Há anos atrás essa era a primeira semana de férias na casa da avó. Os pais iam embora no domingo, e na segunda tudo tinha gosto de velha novidade. A vó silenciosa queria deixar dormir, mas a vizinha cantava logo cedinho enquanto pintava as pinhas para o Natal. A música, a tinta spray, tudo que criança gosta, tudo que criança quer. Só não pulava a janela direto pra lá porque a vó não deixava pular o café da manhã. As casas, da vó e de quase toda a Vila Santo Antônio , eram compridas e altas, um jeito de prevenir problemas nas enchentes. Uma varanda, a sala e o quarto do casal logo na frente, depois os quartos dos filhos, a cozinha e na parte de fora um banheiro, descendo as escadas, o quarto de costura, a dispensa, que guardava também as ferramentas do vô e o que ele trazia da roça, o tanque, e uma outra cozinha, aberta, com vista pro jardim e pros fundos da casa, piso de cimento queimado, fogão à lenha e mesa para todos os filhos e netos. Na maior parte do tempo, era nesse pátio interno que a vida acontecia, as casas, quase todas eram ligadas por um portão estreito.
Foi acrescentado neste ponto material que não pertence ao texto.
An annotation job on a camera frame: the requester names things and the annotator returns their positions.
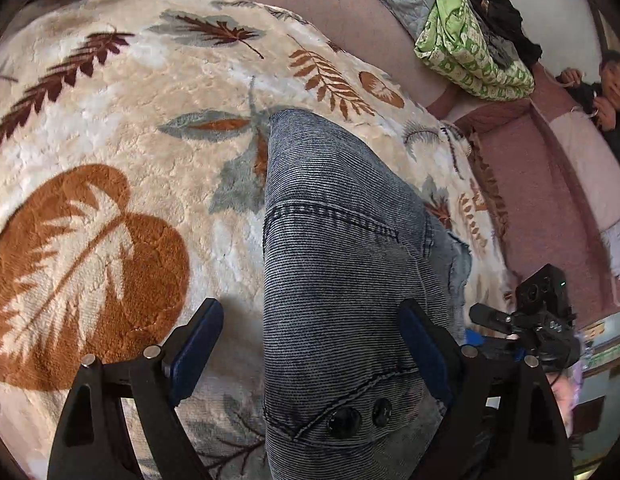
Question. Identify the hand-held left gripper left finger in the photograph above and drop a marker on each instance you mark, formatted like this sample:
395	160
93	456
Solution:
194	355

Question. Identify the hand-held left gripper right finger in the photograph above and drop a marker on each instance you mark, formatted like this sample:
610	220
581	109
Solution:
425	350

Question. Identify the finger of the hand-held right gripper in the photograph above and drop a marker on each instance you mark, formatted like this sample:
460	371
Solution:
490	316
472	336

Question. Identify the grey denim pants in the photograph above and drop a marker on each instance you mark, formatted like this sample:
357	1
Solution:
340	285

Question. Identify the person's right forearm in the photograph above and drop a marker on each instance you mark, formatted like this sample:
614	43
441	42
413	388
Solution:
570	395

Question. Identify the pink sofa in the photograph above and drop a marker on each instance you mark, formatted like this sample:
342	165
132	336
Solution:
530	200

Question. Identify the cream leaf print blanket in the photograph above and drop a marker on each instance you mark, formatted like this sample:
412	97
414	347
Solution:
139	110

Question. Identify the green patterned blanket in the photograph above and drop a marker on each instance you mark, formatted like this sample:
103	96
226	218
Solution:
465	65

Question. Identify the grey garment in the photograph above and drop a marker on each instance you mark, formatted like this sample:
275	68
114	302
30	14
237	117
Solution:
497	55

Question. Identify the black clothing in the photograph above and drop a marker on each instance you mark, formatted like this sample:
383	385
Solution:
500	15

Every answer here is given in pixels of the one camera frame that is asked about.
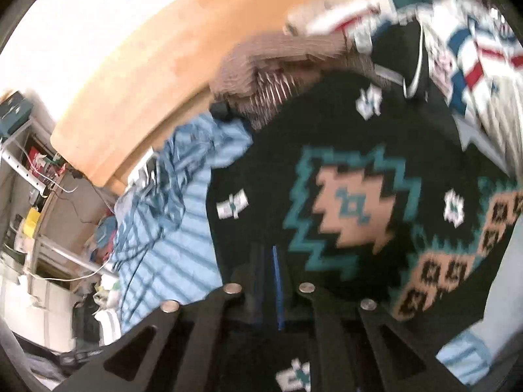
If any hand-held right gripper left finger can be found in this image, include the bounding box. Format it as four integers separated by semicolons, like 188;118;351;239
53;243;285;392

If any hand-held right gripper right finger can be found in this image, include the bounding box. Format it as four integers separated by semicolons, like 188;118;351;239
286;280;468;392

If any black teal patterned sweater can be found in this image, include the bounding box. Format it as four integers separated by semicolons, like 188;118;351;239
205;71;523;392

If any light blue striped shirt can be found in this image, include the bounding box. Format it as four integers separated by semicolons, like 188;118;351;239
110;112;255;336

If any white power strip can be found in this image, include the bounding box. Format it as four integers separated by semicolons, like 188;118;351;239
136;158;165;189

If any brown striped shirt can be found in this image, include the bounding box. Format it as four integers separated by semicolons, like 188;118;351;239
210;32;369;130

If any cluttered storage shelf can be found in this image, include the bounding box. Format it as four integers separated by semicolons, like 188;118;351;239
0;90;120;337

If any wooden headboard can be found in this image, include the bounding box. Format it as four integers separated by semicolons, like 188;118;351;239
50;0;388;197

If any black garment with white piping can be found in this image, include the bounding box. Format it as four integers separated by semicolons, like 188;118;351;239
367;20;451;99

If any star print pillow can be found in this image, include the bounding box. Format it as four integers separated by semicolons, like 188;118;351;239
283;0;383;38

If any star and stripe duvet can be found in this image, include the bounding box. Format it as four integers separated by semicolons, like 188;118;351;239
355;0;523;174

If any teal box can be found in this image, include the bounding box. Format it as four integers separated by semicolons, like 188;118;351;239
0;91;34;136

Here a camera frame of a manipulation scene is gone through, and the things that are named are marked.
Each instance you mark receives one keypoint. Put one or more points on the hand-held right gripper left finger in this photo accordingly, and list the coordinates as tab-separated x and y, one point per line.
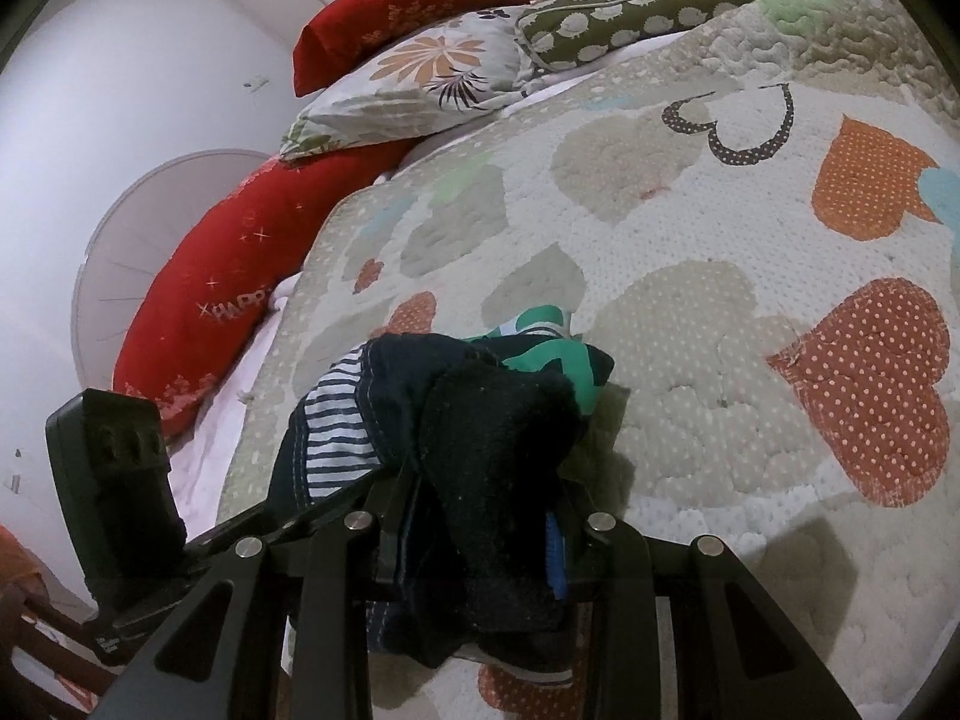
337	615

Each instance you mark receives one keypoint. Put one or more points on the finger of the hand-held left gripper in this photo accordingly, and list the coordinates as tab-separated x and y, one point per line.
225	536

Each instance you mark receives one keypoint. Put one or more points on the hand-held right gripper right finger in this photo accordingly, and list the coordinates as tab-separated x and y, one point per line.
555	574

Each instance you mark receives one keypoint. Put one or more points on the white bed sheet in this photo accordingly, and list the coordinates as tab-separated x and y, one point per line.
217	450

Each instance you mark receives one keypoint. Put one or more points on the wooden chair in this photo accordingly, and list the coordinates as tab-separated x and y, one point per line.
45	637

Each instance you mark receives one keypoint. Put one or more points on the long red pillow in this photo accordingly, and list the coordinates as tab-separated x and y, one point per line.
217	262

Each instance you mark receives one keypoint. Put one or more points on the white round panel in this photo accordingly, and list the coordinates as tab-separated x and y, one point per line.
142	240

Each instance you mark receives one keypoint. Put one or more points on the heart patterned quilt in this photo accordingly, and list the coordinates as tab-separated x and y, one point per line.
675	240

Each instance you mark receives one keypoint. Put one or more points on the floral pillow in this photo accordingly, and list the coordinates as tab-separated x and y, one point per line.
420	75

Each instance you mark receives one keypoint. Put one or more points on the olive polka dot pillow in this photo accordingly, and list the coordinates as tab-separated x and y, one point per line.
637	15

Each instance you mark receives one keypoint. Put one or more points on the small wall fixture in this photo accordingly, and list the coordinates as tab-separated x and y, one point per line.
256	81

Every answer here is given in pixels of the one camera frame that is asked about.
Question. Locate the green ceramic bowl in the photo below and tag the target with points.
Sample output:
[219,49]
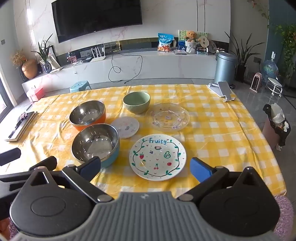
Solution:
[136,106]

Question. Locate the grey metal pedal bin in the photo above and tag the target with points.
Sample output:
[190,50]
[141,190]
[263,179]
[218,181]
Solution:
[224,69]

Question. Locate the hanging vine with flowers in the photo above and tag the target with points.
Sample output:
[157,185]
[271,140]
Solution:
[263,9]

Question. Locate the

Devia ser um jeito de prevenir distâncias. Por esse portão, eu entrava bem feliz na vida de outra família, logo no primeiro dia de férias para ajudar a Rocio a pintar as pinhas e a preparar os arranjos de Natal que ela via nas revistas. Pintando pinhas e cozinhando feijão, porque segunda era dia de feijão fresquinho pra fazer crescer os filhos e os netos. O feijão pronto, sempre tinha uma provinha, nos copos de cachaça, com bacon picado, mil temperinhos. Esse ano não guardei as pinhas, mas hoje refiz o caldinho. 

Este post tem 2 comentários

  1. Lembrei das minhas férias na minha avó… 🙂

  2. Que delícia de lembrança, Alonso! Um abraço!